Vestibular de cara nova - Telma Gimenez
PUBLICAÇÃO
terça-feira, 23 de fevereiro de 1999
Telma Gimenez 
Embora motivo tanto de aplausos efusivos quanto de críticas contundentes, as reformas educacionais em curso administradas pelo governo federal têm sido pautadas por dois eixos principais: a criação de parâmetros curriculares nacionais e sistemas de avaliação. A melhoria da educação, acredita-se, resultará do oferecimento de balizas para o ensino e de instrumentos que verifiquem seus resultados. Embora a caixa preta do que acontece entre um e outro possa ser objeto de reflexões mais aprofundadas, crê-se que essas duas forças deverão direcionar o processo de mudança.
O acesso ao ensino superior não pode fugir às questões desafiadoras trazidas no bojo desse processo. É sabido que a demanda por mais vagas nos cursos universitários (até porque inflada pela queda dos índices de evasão e repetência) exerce pressão crescente sobre as universidades, pressão essa refletida principalmente através do número de candidatos por vaga e da explosão do sistema privado de ensino.
A nova LDB (Lei de Diretrizes e Bases), ao deixar livre a decisão sobre formas de acesso ao ensino superior abriu possibilidades que são agora contempladas pelas universidades e noticiadas na imprensa como sendo o fim do vestibular. Uma análise das alternativas apresentadas, no entanto, nos mostra que o quadro não é bem esse.
Enquanto em outros países as formas de ingresso nas universidades podem ter um caráter diagnóstico para direcionamento na escolha da ordem das disciplinas que serão cursadas pelos candidatos (por exemplo, o Sat nos Estados Unidos), avaliando também aptidões, em nosso País os instrumentos - principalmente em universidades públicas - têm o caráter de avaliação de conteúdos. Isto significa que são medidos apenas os conhecimentos ministrados em nível anterior.
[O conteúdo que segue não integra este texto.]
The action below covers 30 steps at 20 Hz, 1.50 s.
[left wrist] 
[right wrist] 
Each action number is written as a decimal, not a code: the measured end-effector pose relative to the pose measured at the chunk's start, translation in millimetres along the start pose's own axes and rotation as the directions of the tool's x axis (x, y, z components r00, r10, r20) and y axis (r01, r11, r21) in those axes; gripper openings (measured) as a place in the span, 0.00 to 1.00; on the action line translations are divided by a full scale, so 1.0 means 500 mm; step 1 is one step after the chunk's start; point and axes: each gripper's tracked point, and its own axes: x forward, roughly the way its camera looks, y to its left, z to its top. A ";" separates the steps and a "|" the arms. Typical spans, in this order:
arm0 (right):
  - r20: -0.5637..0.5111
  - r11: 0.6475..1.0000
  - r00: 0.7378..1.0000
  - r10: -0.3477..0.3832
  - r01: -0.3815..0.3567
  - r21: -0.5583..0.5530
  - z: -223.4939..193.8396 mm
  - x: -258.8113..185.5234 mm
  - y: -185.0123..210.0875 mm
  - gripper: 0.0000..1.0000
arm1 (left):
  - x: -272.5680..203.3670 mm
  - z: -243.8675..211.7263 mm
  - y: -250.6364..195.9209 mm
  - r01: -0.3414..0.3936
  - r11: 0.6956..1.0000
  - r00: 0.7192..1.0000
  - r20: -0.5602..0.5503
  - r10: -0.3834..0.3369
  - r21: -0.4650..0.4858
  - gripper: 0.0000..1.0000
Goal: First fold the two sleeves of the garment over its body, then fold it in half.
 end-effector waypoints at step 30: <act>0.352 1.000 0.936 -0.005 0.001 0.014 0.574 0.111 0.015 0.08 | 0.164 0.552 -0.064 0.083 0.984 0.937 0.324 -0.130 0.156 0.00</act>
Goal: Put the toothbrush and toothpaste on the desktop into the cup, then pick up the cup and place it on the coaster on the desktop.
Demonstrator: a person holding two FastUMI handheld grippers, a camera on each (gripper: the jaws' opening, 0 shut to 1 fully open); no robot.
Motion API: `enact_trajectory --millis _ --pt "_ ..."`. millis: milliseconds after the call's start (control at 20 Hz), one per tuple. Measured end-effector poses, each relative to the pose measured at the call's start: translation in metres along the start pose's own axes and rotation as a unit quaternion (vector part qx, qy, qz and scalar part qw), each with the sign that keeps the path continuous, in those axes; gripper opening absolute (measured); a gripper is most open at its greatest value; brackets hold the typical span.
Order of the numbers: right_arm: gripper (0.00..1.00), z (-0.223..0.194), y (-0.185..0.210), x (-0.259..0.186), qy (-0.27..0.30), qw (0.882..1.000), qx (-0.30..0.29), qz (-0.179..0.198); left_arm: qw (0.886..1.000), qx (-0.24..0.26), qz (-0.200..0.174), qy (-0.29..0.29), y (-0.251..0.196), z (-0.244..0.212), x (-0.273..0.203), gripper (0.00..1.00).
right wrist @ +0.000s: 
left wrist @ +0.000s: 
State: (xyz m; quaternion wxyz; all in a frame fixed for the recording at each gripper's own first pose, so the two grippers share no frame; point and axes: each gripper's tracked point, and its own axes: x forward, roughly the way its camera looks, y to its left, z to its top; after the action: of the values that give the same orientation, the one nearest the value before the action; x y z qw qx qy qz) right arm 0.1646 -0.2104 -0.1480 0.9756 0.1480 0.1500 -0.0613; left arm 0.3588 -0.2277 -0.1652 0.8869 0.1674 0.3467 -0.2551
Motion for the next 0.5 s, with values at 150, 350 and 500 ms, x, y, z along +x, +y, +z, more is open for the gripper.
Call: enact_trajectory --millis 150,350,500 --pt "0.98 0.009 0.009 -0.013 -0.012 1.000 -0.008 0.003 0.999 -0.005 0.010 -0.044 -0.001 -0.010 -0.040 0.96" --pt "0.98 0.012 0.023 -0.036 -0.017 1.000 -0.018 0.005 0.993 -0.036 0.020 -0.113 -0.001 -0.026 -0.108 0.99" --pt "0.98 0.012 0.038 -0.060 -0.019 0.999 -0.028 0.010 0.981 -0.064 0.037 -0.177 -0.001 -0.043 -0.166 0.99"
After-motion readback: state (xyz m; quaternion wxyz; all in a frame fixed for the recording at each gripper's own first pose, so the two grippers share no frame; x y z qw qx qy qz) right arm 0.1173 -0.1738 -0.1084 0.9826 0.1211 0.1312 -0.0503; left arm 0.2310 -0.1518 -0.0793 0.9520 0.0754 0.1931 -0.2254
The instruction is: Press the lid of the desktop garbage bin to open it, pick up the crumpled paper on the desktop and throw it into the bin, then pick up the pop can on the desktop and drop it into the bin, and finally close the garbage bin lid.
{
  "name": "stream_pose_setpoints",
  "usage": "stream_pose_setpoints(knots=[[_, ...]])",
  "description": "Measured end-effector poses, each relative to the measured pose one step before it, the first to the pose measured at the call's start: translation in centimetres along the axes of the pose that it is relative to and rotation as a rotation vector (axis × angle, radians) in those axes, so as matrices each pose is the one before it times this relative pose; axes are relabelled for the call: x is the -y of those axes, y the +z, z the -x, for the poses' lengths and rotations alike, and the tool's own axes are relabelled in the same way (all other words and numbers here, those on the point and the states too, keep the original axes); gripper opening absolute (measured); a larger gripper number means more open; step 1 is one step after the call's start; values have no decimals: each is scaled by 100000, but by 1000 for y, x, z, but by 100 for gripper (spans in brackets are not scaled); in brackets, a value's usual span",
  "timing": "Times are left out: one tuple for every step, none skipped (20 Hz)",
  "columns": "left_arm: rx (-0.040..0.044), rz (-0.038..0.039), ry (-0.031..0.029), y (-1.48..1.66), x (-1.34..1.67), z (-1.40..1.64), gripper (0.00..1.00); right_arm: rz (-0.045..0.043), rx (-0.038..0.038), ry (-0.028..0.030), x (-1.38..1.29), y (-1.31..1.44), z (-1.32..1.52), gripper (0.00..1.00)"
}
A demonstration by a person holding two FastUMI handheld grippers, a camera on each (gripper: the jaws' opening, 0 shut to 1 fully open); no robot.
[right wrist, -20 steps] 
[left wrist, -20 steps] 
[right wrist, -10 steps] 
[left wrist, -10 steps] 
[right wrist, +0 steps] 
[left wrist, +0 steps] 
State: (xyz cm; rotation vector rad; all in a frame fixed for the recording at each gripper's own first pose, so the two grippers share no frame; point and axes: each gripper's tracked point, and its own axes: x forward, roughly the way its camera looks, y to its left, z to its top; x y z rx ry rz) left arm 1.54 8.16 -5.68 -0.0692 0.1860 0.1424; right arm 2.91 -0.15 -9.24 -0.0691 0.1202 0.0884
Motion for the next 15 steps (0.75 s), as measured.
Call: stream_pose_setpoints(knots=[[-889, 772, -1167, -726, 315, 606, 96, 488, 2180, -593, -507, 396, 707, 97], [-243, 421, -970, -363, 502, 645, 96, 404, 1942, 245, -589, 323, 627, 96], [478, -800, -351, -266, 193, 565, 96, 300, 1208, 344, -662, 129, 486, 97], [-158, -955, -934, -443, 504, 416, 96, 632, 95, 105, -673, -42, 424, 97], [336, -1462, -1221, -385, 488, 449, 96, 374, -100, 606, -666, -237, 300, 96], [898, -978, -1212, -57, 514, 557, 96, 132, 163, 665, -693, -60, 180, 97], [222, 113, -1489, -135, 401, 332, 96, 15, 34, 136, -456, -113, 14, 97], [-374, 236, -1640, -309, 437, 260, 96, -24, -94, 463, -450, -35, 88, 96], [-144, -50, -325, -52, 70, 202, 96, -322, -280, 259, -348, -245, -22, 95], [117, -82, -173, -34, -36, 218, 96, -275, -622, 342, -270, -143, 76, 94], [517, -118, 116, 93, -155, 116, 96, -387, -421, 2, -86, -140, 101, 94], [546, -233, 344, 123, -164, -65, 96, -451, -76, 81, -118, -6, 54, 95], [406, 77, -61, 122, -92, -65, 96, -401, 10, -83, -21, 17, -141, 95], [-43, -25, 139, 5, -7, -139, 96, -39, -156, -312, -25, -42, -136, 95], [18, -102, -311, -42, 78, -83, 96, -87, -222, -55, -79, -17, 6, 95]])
As alternativas que ora se apresentam não colocam em xeque esses pressupostos. A proposta de provas ao final de cada ano do ensino médio, por exemplo, reduz o estresse causado por prova em época única e apenas ao final desse grau de ensino, mas não modifica, por si só, o perfil do candidato bem sucedido. A análise do histórico escolar não permite comparação entre candidatos e, portanto, enfraquece o caráter classificatório necessário em um sistema de alta competitividade.
O Exame Nacional do Ensino Médio (ENEM), aplicado pelo MEC poderia ter características semelhantes ao Sat americano, mas ainda não está atrelado às novas diretrizes curriculares nacionais. As provas consideradas como vestibular tradicional em suas possíveis versões (múltipla escolha, dissertativas, mistas etc.) são ainda modelo para a maioria das universidades, embora algumas delas já estejam combinando-as com outras alternativas como as citadas acima.
Assim, o que se coloca não é o fim do vestibular, mas um novo vestibular, que seja resultado de deliberações que levem em conta seus pontos fracos assim como suas vantagens e os novos desafios da educação brasileira. Há que se reconhecer, principalmente, o impacto que um exame desse tipo pode exercer sobre o ensino e a necessidade, portanto, de estar em consonância com os rumos que se quer imprimir ao ensino médio.
É somente no processo de reavaliação do papel da universidade e do perfil desejado de seus alunos que novas formas de avaliação poderão ser engendradas.